Would you print the records below from the first line through the line containing "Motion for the", skipping the pictures?

++++ Provided data

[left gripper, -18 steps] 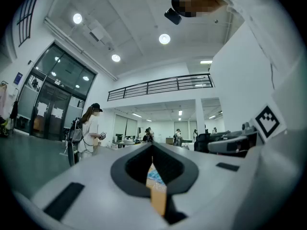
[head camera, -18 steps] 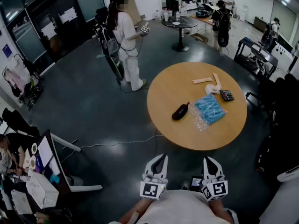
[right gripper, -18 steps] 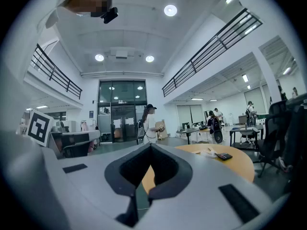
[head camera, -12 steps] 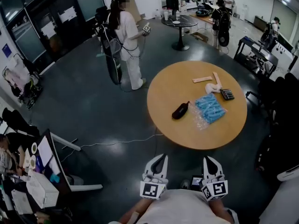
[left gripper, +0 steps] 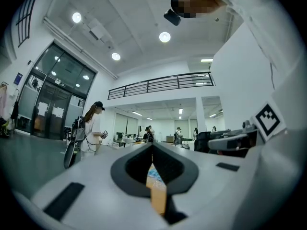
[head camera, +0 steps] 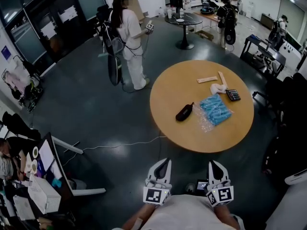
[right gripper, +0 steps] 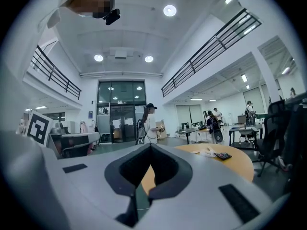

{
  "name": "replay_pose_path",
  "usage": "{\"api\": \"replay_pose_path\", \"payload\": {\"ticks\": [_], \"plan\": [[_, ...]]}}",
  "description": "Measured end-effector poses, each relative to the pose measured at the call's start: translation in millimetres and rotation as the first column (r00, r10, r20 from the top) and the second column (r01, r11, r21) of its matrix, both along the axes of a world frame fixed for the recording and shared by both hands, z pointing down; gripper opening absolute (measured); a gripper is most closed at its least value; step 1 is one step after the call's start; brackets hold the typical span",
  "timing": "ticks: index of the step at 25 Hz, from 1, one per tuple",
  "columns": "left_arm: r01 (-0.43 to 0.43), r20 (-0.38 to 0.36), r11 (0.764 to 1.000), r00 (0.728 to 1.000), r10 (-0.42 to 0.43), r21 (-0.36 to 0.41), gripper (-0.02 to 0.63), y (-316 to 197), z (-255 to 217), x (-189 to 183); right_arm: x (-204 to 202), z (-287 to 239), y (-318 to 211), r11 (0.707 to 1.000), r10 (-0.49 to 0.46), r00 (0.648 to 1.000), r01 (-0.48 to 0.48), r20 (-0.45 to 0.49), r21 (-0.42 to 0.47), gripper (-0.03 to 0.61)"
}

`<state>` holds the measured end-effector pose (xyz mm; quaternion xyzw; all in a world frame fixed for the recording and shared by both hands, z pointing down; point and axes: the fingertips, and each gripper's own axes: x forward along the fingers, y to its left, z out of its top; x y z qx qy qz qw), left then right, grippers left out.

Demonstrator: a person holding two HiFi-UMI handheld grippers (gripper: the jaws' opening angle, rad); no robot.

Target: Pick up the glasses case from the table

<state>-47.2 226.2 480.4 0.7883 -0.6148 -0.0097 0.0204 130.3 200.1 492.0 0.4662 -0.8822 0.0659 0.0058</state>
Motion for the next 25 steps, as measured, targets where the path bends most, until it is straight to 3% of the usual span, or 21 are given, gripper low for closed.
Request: {"api": "replay_pose_path", "payload": {"ticks": [6, 15, 25], "plan": [[0.025, 0.003, 0.999, 1.000, -0.025, -0.023, 0.008, -13, 9, 10, 19, -1, -14, 1.000, 0.002, 0.999, -0.001, 0.034, -0.003, 0.015], [0.089, 0.036, 0.996, 0.995, -0.088, -0.009, 0.008, -50, 11, 27, 29, 10, -46, 0.995, -0.099, 0.995, 0.099, 0.033, -0.014, 0.015], [0.040, 0.066, 0.999, 0.997, -0.040, 0.008, 0.008, -139, 12, 3, 12, 9, -122, 0.999, -0.032, 0.998, 0.032, 0.049, -0.004, 0.015]]}}
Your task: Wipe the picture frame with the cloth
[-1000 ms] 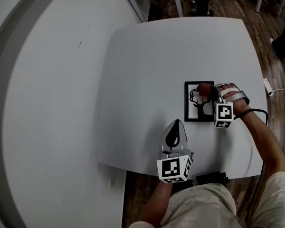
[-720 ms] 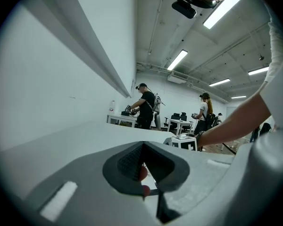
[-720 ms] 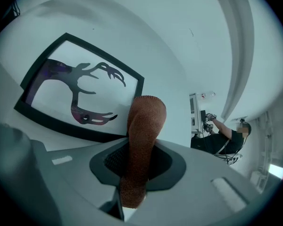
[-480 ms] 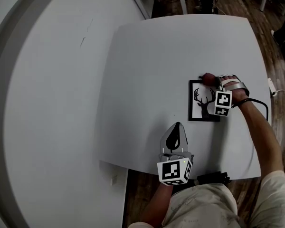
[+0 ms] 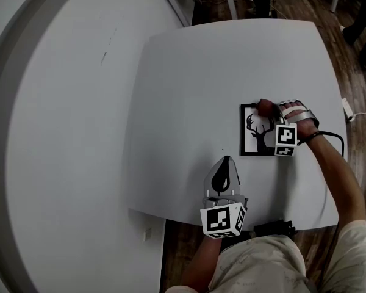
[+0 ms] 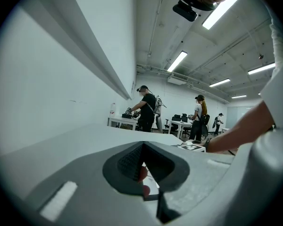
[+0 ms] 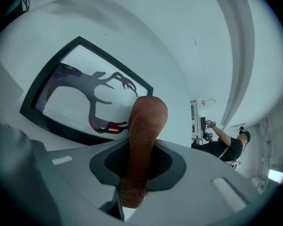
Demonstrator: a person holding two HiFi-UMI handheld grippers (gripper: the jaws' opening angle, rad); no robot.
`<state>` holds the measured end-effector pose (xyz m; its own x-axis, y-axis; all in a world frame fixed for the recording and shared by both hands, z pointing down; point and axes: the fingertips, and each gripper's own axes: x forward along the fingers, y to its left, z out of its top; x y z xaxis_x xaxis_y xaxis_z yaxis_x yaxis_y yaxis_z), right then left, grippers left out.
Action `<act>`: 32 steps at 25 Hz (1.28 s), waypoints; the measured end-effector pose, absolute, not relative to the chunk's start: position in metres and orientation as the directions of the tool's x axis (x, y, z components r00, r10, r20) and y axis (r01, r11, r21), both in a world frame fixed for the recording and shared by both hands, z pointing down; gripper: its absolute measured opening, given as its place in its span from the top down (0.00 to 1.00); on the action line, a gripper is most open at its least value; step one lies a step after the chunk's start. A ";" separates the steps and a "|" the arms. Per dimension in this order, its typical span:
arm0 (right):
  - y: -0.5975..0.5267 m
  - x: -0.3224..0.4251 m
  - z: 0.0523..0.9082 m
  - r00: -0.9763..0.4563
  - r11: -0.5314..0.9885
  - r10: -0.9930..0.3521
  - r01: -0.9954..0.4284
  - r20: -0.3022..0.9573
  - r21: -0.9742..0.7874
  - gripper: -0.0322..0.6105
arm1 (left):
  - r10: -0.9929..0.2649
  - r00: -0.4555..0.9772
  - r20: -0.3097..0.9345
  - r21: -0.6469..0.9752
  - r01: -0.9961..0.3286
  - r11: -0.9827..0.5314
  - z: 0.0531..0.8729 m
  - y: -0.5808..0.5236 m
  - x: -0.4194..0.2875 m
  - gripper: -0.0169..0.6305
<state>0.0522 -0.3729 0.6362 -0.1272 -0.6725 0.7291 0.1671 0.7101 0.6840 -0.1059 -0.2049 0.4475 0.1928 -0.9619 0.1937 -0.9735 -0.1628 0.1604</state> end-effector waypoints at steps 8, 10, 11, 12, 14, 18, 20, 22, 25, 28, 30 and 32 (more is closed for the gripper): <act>-0.300 0.043 0.634 -0.152 0.730 -0.613 0.268 0.776 0.629 0.80 | -0.961 0.204 0.185 0.160 -0.971 -0.175 0.446 -0.205 -0.101 0.97; -0.282 0.044 0.633 -0.148 0.740 -0.598 0.276 0.787 0.614 0.80 | -0.961 0.205 0.187 0.161 -0.971 -0.176 0.446 -0.204 -0.100 0.97; -0.273 0.045 0.633 -0.145 0.744 -0.592 0.279 0.793 0.607 0.80 | -0.961 0.206 0.187 0.161 -0.971 -0.177 0.446 -0.204 -0.100 0.97; -0.265 0.046 0.632 -0.143 0.749 -0.587 0.279 0.797 0.601 0.80 | -0.961 0.207 0.186 0.161 -0.971 -0.178 0.446 -0.204 -0.100 0.97; -0.248 0.047 0.629 -0.150 0.759 -0.576 0.269 0.804 0.593 0.80 | -0.960 0.208 0.186 0.163 -0.970 -0.178 0.447 -0.204 -0.099 0.97; -0.215 0.052 0.631 -0.157 0.778 -0.550 0.260 0.820 0.571 0.80 | -0.958 0.215 0.191 0.166 -0.969 -0.185 0.450 -0.202 -0.095 0.97; -0.206 0.054 0.632 -0.159 0.782 -0.543 0.260 0.824 0.566 0.80 | -0.956 0.222 0.190 0.166 -0.967 -0.192 0.450 -0.202 -0.092 0.97; -0.202 0.055 0.633 -0.158 0.785 -0.543 0.255 0.825 0.565 0.80 | -0.955 0.229 0.189 0.167 -0.966 -0.198 0.451 -0.204 -0.088 0.97; -0.203 0.056 0.632 -0.156 0.783 -0.552 0.242 0.819 0.573 0.80 | -0.952 0.236 0.194 0.168 -0.964 -0.204 0.452 -0.205 -0.084 0.97; -0.206 0.056 0.620 -0.182 0.783 -0.570 0.177 0.801 0.597 0.80 | -0.953 0.243 0.181 0.162 -0.963 -0.215 0.448 -0.204 -0.080 0.97; -0.211 0.054 0.606 -0.218 0.787 -0.587 0.072 0.780 0.612 0.80 | -0.954 0.245 0.172 0.158 -0.963 -0.219 0.444 -0.206 -0.079 0.97; -0.217 0.055 0.587 -0.252 0.782 -0.614 -0.065 0.748 0.620 0.80 | -0.955 0.248 0.161 0.153 -0.962 -0.224 0.437 -0.208 -0.078 0.97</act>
<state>0.0550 -0.2173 0.5869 -0.2521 -0.6139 0.7480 -0.0648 0.7820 0.6199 -0.0784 -0.2081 0.4374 0.2479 -0.9553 0.1610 -0.9625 -0.2239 0.1535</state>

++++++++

• [Your response]:
[left gripper, -18 steps] 
[head camera, -18 steps] 
[right gripper, -18 steps] 
[head camera, -12 steps] 
[left gripper, +0 steps] 
[head camera, +0 steps] 
[right gripper, +0 steps] 

{
  "name": "replay_pose_path",
  "usage": "{\"api\": \"replay_pose_path\", \"payload\": {\"ticks\": [_], \"plan\": [[_, ...]]}}",
  "description": "Measured end-effector poses, each relative to the pose measured at the call's start: translation in millimetres and rotation as the first column (r00, r10, r20 from the top) and the second column (r01, r11, r21) of its matrix, both along the axes of a world frame fixed for the recording and shared by both hands, z pointing down; gripper opening absolute (measured); a gripper is most closed at its least value; step 1 is one step after the call's start; brackets hold the typical span",
  "timing": "ticks: index of the step at 25 Hz, from 1, one per tuple",
  "columns": "left_arm: r01 (-0.43 to 0.43), r20 (-0.38 to 0.36), r11 (0.764 to 1.000), r00 (0.728 to 1.000), r10 (-0.42 to 0.43), r21 (-0.36 to 0.41), gripper (-0.02 to 0.63), y (-316 to 197), z (-255 to 217), x (-189 to 183); right_arm: x (-204 to 202), z (-287 to 239), y (-318 to 211), r11 (0.707 to 1.000), r10 (-0.49 to 0.46), r00 (0.648 to 1.000), r01 (-0.48 to 0.48), r20 (-0.45 to 0.49), r21 (-0.42 to 0.47), gripper (-0.03 to 0.61)"
}

`<state>` holds the measured end-effector pose (xyz mm; quaternion xyzw; all in a world frame fixed for the recording and shared by both hands, z pointing down; point and axes: the fingertips, and each gripper's own axes: x forward along the fingers, y to its left, z out of its top; x y z qx qy qz qw), left then right, grippers left out.

Demonstrator: a person holding two HiFi-UMI handheld grippers (gripper: the jaws' opening angle, rad); no robot.

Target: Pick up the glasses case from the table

<state>-47.2 226.2 480.4 0.7883 -0.6148 -0.0097 0.0204 130.3 200.1 492.0 0.4662 -0.8822 0.0659 0.0058</state>
Motion for the next 25 steps, as measured, targets where the path bends most, until it is straight to 3% of the usual span, or 21 are given, gripper low for closed.

No further output is required.